What did the critics say? Opinions were mixed. In Slate, Jessica Grose wrote:
If you pick up Kerman’s book looking for a realistic peek inside an American prison, you will be disappointed. Orange Is the New Black belongs in a different category, the middle-class-transgression genre. . . . The tales of these well-educated women follow essentially the same narrative arc: Girl is bored, girl seeks titillating transgression, girl regrets, girl renounces prior misdeeds, girl lives happily ever after. The girl never serves out a life sentence carving deadly points on toothbrushes or ends up a strung-out old lady on a street corner.
J. Courtney Sullivan was somewhat gentler in the Chicago Tribune, calling it “a perceptive, if imperfect inside look at our criminal justice system and the women who cycle through it.”

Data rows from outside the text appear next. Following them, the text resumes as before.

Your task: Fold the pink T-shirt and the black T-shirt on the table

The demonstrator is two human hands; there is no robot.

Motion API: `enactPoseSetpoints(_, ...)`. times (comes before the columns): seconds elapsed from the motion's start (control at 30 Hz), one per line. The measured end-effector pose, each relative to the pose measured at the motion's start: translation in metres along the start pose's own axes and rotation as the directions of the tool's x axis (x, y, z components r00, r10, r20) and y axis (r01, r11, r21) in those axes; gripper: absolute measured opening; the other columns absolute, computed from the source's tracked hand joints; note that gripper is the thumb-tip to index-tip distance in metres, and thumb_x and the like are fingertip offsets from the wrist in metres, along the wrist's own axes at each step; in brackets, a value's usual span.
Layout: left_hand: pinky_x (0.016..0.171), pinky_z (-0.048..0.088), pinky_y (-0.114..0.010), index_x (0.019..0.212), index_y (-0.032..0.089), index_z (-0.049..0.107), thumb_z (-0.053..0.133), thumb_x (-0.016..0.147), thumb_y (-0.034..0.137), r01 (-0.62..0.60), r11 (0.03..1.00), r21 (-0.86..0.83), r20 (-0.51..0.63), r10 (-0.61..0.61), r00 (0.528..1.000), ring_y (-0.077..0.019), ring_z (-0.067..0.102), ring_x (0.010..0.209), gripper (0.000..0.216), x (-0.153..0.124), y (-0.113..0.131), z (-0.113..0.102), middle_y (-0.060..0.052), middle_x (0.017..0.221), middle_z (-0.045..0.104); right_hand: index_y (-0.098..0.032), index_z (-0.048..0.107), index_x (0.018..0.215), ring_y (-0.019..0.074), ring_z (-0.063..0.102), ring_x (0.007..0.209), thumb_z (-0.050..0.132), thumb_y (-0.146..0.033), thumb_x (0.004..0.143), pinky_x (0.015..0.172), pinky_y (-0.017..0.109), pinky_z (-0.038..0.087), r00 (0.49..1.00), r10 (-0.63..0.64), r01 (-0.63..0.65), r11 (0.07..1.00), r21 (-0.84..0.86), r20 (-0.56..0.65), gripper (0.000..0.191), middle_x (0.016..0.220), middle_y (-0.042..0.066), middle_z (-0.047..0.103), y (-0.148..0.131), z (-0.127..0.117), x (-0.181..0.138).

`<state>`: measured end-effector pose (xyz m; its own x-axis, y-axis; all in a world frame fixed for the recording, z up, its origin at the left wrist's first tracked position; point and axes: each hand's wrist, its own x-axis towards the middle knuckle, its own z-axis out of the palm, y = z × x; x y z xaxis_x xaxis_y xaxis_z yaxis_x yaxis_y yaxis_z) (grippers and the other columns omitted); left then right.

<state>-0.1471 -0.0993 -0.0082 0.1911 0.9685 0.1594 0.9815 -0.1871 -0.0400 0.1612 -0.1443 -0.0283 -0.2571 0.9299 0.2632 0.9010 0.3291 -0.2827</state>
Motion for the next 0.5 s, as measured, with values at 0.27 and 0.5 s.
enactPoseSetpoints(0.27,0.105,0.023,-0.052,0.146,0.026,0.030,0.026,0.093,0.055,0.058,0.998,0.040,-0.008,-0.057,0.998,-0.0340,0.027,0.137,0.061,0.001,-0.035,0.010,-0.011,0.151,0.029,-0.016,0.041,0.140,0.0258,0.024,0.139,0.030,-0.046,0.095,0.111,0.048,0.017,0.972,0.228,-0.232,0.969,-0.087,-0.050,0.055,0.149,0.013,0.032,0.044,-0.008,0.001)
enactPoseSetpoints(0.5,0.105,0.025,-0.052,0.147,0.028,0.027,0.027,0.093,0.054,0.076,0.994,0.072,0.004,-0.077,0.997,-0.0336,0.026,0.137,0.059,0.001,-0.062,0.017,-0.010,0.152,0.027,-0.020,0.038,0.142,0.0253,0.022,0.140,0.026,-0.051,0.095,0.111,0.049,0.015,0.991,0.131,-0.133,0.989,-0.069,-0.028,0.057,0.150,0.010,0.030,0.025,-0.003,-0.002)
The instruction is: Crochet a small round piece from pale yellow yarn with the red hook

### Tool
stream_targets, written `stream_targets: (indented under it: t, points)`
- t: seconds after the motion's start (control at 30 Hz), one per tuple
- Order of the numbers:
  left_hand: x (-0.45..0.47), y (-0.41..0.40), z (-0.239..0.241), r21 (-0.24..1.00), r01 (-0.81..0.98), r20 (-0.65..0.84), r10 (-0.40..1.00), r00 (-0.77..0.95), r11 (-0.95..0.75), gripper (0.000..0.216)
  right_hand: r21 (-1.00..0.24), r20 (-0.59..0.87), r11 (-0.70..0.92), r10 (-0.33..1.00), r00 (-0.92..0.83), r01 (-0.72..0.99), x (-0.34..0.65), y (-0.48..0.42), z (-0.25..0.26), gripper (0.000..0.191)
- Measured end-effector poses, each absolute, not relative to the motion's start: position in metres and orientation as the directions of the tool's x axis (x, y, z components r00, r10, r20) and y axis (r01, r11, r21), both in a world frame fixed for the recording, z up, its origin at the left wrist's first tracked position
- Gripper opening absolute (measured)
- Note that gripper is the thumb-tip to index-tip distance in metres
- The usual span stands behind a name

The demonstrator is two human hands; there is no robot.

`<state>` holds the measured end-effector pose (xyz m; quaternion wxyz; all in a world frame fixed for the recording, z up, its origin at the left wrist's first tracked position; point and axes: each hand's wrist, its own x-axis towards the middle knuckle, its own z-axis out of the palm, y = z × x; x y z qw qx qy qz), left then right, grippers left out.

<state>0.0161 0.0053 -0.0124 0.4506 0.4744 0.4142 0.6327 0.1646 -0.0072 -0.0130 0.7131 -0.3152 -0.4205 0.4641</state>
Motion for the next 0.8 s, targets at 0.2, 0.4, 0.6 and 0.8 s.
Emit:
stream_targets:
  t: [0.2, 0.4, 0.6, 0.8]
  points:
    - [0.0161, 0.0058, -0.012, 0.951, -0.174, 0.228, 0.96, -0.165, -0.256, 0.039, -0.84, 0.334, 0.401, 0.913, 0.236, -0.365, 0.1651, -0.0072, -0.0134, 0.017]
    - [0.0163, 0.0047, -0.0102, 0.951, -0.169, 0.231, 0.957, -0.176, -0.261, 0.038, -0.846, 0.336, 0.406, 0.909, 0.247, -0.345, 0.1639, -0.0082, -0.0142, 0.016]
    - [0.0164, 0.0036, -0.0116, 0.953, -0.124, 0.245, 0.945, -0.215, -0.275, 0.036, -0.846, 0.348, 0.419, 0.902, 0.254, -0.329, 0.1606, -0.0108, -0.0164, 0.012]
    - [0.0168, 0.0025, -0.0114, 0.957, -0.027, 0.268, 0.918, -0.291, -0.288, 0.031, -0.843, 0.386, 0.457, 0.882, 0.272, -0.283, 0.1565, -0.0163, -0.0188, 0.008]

Ok, so the real import of the book is the show. What made that so good? As TIME’s TV critic Judy Berman wrote, Orange Is the New Black is the most important television show of the decade because not only was it good, but it smashed all the molds around it:
When it came to representation, this wasn’t merely the first prestige show since The Wire built around poor and nonwhite people—or the rare program intended for a general audience that featured more than a token queer regular. It also endowed each of these characters with stereotype-defying specificity. In 2014, when this magazine declared that America had reached a “transgender tipping point,” Laverne Cox’s breakthrough role as trans inmate Sophia Burset made her the face of that moment. For once, women whom mainstream society habitually ignored were being represented in pop culture as individuals with virtues and flaws, rather than as a monolithic mass of degenerates or vixens.
The show’s mix of gallows humor and high tragedy disrupted genre categories to the extent that the Emmys moved it from comedy to drama between Seasons 1 and 2. And over the years, its unflinching depiction of the American justice system has both mirrored and catalyzed intensifying debates around mass incarceration, private prisons, systemic racism, economic inequality and police violence against people of color. Some of these story lines have been controversial: Kohan got blowback for having a guard kill Samira Wiley’s bighearted Poussey Washington at the end of Season 4. Maybe the point was that even Litchfield’s gentlest inmate could be a casualty of police brutality, but many fans just saw another black body sacrificed in service of a plot twist. Still, the conversations that have come out of Orange’s perceived missteps have felt as vital as the ones around its successes.